Nuova gru per migliorare competitività ed efficienza: CPM investe per il futuro del Porto di Monfalcone

MONFALCONE - E' stata “inaugurata” oggi a Monfalcone, sulla banchina della Compagnia Portuale, società del Gruppo TO Delta, una nuova gru acquistata dalla società che gestisce il traffico di merci varie nello scalo di Portorosega. Si tratta di una Liebherr LHM 550 della portata di 150 tonnellate con uno sbraccio di 54 metri e una velocità di sollevamento fino a 120 metri al minuto.

E' la nuova gru di proprietà della società e il suo utilizzo sarà soprattutto dedicato allo sbarco di bramme, allo sbarco e imbarco di cellulosa, di project cargo (carichi speciali) e più in generale all'imbarco di prodotti siderurgici. Bramme e cellulosa, infatti, rappresentano i due maggiori traffici operati dalla Compagnia Portuale che, considerata l'abilità messa in mostra dai gruisti, conta – con questa nuova macchina – di poter raggiungere un miglioramento del 20-30% per quanto riguarda le rese. Grazie al parco di mezzi meccanici a disposizione, la società può soddisfare al meglio le esigenze correlate ad ogni tipologia di traffico, mentre il porto di Monfalcone, tra i numerosi vantaggi, offre anche il collegamento ferroviario all’interno dell'area di competenza. CPM dispone di mezzi e personale specializzato per la movimentazione ferroviaria, con un totale di 8 binari a servizio dello scalo. A 500 metri dall'ingresso dello scalo di Portorosega, infine, la società gestisce un terminal intermodale di 40.000 metri quadrati, con 10 binari ferroviari.
«L'investimento è un'ulteriore dimostrazione della volontà di TO Delta e CPM ad investire sul territorio. Per continuare in questo senso è necessario trovare una soluzione per i piazzali e l'escavo del canale nel Porto di Monfalcone» ha detto Fabrizio Zerbini, amministratore delegato di TO Delta, secondo il quale l'annunciata integrazione fra Porto di Trieste e Porto di Monfalcone, con pari dignità dei due scali, costituirà una sinergia in grado di consentire la proposta al mercato di un prodotto unico.
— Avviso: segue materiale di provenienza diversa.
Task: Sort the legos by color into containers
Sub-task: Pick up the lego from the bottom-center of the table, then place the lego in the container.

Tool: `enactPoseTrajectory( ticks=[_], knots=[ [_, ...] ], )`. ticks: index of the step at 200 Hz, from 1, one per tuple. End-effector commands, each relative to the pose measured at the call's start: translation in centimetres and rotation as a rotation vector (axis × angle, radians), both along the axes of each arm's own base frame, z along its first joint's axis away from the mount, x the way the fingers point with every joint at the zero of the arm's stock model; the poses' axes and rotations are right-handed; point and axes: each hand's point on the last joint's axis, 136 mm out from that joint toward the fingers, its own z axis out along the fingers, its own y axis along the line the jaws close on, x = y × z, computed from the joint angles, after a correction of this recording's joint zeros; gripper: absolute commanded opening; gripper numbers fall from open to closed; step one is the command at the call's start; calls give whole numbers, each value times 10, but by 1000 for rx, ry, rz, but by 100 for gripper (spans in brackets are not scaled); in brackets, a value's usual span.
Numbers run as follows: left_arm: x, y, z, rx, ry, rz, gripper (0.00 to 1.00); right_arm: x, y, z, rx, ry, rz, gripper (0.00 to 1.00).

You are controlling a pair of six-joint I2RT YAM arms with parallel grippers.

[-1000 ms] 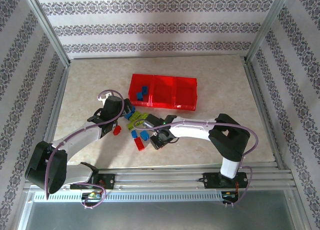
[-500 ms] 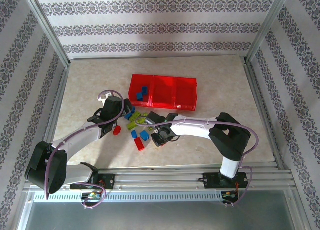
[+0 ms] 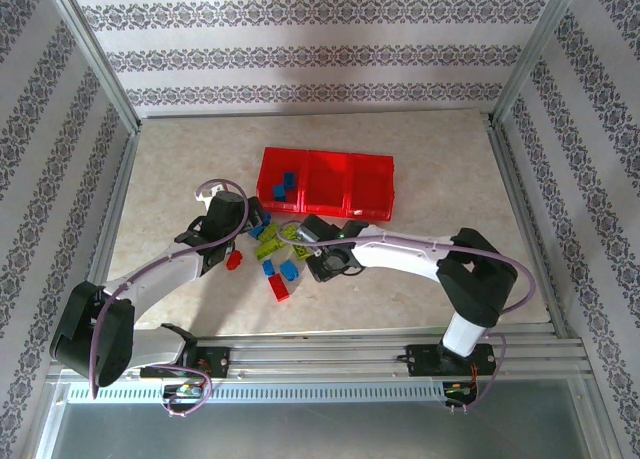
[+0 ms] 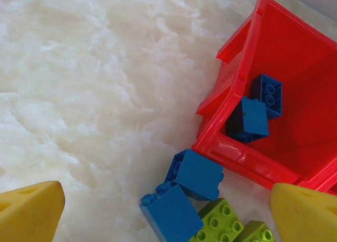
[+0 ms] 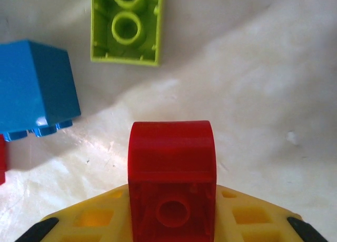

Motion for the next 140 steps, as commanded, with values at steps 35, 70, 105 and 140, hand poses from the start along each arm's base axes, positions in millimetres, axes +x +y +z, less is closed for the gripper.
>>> enactPoseTrajectory(
  ticks=[35,70,105,140],
  knots=[
    [-1,7,6,-6,-10,17,100,60,-3,58,57,-198,-68,29],
    [-1,8,6,-2,-11,17,100,95,4,79,86,-261,-88,29],
    [-2,8,6,-5,-17,14,100,133,5,86,40,-328,-110,29],
    [-4,9,4,2,-9,8,100,166,2,85,32,-350,-155,29]
  ],
)
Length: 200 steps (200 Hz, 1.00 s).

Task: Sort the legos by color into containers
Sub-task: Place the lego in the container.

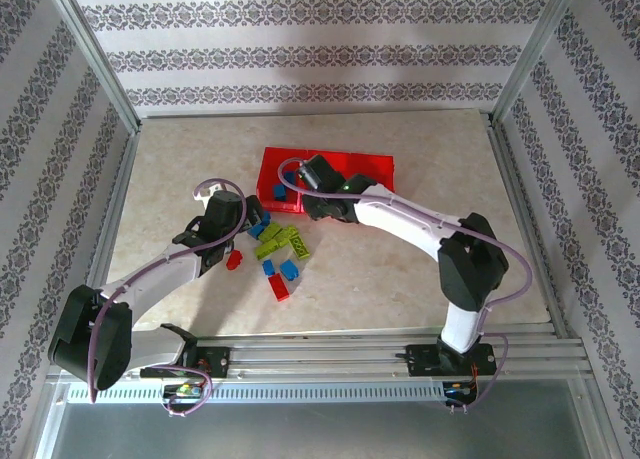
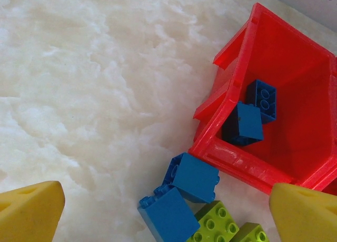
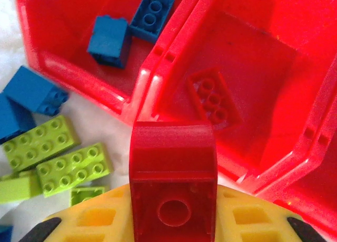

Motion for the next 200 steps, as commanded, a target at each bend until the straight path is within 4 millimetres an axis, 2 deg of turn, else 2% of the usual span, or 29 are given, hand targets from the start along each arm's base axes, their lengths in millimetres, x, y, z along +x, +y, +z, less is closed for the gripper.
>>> enactPoseTrajectory(
  ticks=[1,41,74,98,152,200],
  knots=[
    [-4,8,-2,12,8,6,100,26,-7,-1,-35,-33,-34,29],
    [-6,8,-4,13,15,2,100,54,-4,-13,-31,-21,-49,29],
    [-6,6,-7,18,28,-8,100,68,-5,-22,-28,-4,-63,30],
    [-6,7,-8,23,31,-8,100,74,-8,-30,-31,7,-77,31],
    [-3,4,-12,24,47,-24,100,79,-14,-52,-54,40,-95,41],
    [-1,-5,-20,72,127,-112,100,80,-13,-41,-38,21,-88,53]
  ],
)
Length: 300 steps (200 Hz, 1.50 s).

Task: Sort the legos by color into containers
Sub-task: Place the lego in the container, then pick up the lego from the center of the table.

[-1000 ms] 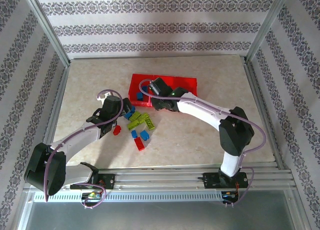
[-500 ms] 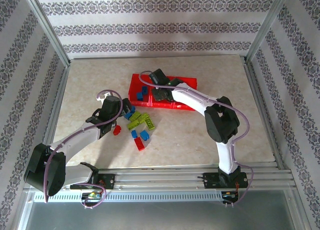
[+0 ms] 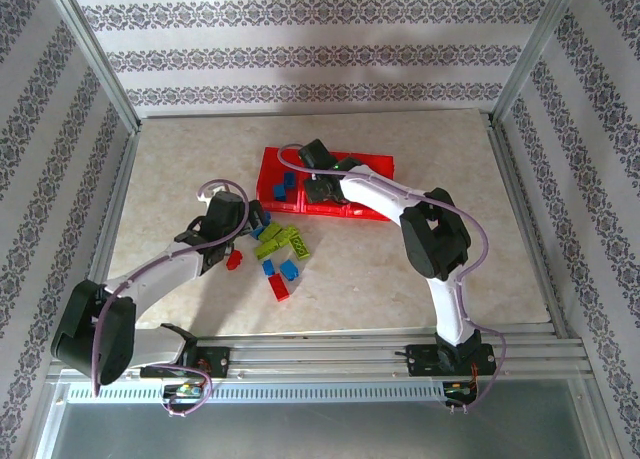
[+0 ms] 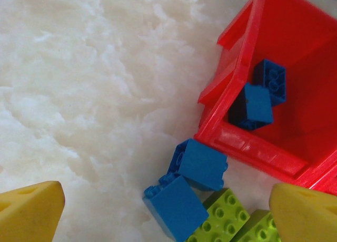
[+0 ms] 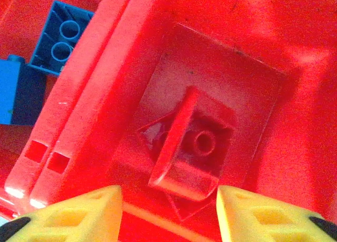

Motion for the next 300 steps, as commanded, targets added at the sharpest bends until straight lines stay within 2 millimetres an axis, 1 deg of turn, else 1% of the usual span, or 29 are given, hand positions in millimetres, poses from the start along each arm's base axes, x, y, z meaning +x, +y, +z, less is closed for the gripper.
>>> enactPoseTrajectory(
  ticks=[1,20,37,62,69,81,86,88,90,91,93,96,108,133,150,160,181,206,220,241,265,300],
  knots=[
    [2,-1,-3,45,62,-58,100,6,-1,14,18,-26,0,53],
    [3,-7,-8,72,109,-112,100,5,-2,21,25,-35,2,55],
    [2,-10,-15,100,164,-153,100,2,-2,31,43,-50,3,58],
    [3,-16,-24,128,229,-214,99,-3,-6,47,76,-79,-6,64],
    [4,-19,-27,130,241,-231,98,-5,-7,52,88,-87,-10,67],
    [5,-21,-31,137,262,-246,97,-10,-9,58,109,-99,-15,74],
    [7,-22,-32,138,266,-251,97,-11,-10,61,117,-104,-18,80],
    [8,-22,-32,139,266,-253,97,-12,-11,62,120,-107,-19,85],
    [8,-22,-33,142,270,-257,97,-13,-11,64,124,-109,-20,94],
    [8,-22,-33,141,270,-258,97,-13,-11,64,124,-109,-20,94],
    [8,-23,-33,141,271,-261,97,-15,-12,65,129,-112,-21,98],
    [9,-23,-34,143,274,-262,97,-16,-12,66,133,-114,-23,98],
    [12,-25,-37,149,283,-271,97,-21,-17,72,145,-125,-39,98],
    [19,-27,-41,163,295,-282,95,-36,-31,76,161,-137,-76,98],
    [25,-29,-44,175,303,-290,94,-45,-41,75,164,-137,-105,98],
    [30,-31,-45,180,307,-295,91,-50,-48,75,164,-139,-130,98],
    [36,-33,-50,191,326,-304,90,-61,-61,74,156,-144,-167,98],
    [43,-36,-55,193,334,-308,89,-72,-74,71,149,-145,-200,98],
    [46,-37,-59,196,341,-310,85,-78,-80,70,149,-146,-214,98],
    [47,-38,-63,201,358,-314,80,-86,-90,68,141,-149,-236,98],
    [46,-34,-68,216,371,-302,79,-92,-99,66,126,-153,-255,98],
    [44,-25,-71,250,383,-274,68,-96,-108,64,104,-162,-278,98]
  ],
)
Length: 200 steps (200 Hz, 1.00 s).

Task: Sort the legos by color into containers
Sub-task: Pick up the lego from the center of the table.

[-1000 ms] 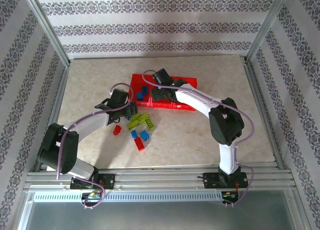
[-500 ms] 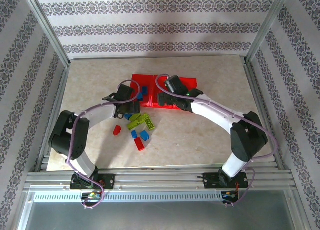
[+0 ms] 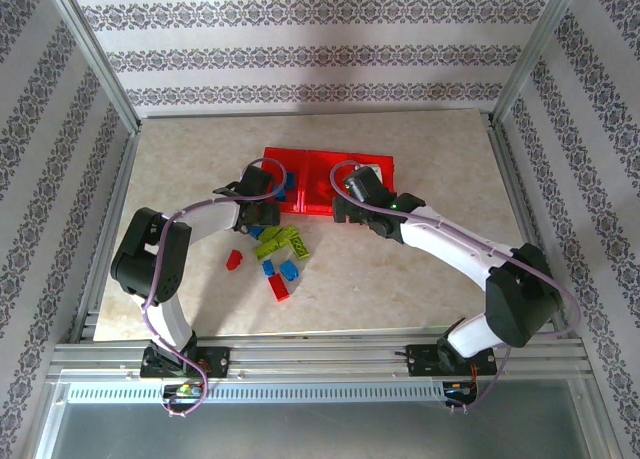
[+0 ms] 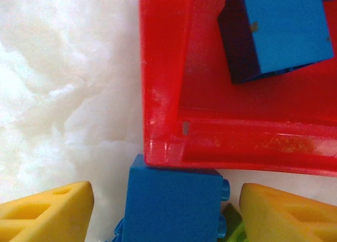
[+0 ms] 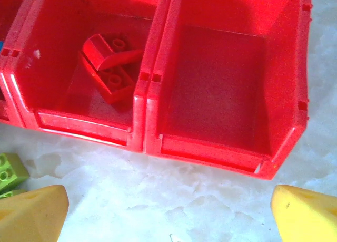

Ha preso parola anche il Comandante della Capitaneria del porto di Monfalcone, CF (CP) Pasquale di Gioia, che ha messo l’accento sulle potenzialità del porto e ha augurato il raggiungimento degli obiettivi prefissati.
«Io sono in questo momento ospite, spero che l'Authority arrivi presto e che possa portare una novità amministrativa – ha commentato Mario Sommariva, Segretario generale della neocostituita Autorità di sistema portuale del Mare Adriatico Orientale - che servirà a risolvere meglio i problemi del Porto di Monfalcone. Nessuno ha bacchette magiche, ma questo è il nostro compito. Monfalcone e Trieste sono integrabili e possono giovarsi delle reciproche caratteristiche».
In apertura, l'amministratore delegato di CPM, Andrea Valentinuzzi, aveva ricordato come «...lo spirito in essere della Compagnia portuale è rimasto inalterato nel tempo. Con 2,5 milioni di tonnellate di merci, CPM è il primo operatore del Porto di Monfalcone. Se verrà finalmente completato l’escavo, se aumenteranno i piazzali disponibili, se ci sarà permesso realizzare un nostro terminal in autofinanziamento e quando si potranno fare treni più lunghi di 500 metri; solo allora avremo veramente promosso la crescita dello scalo».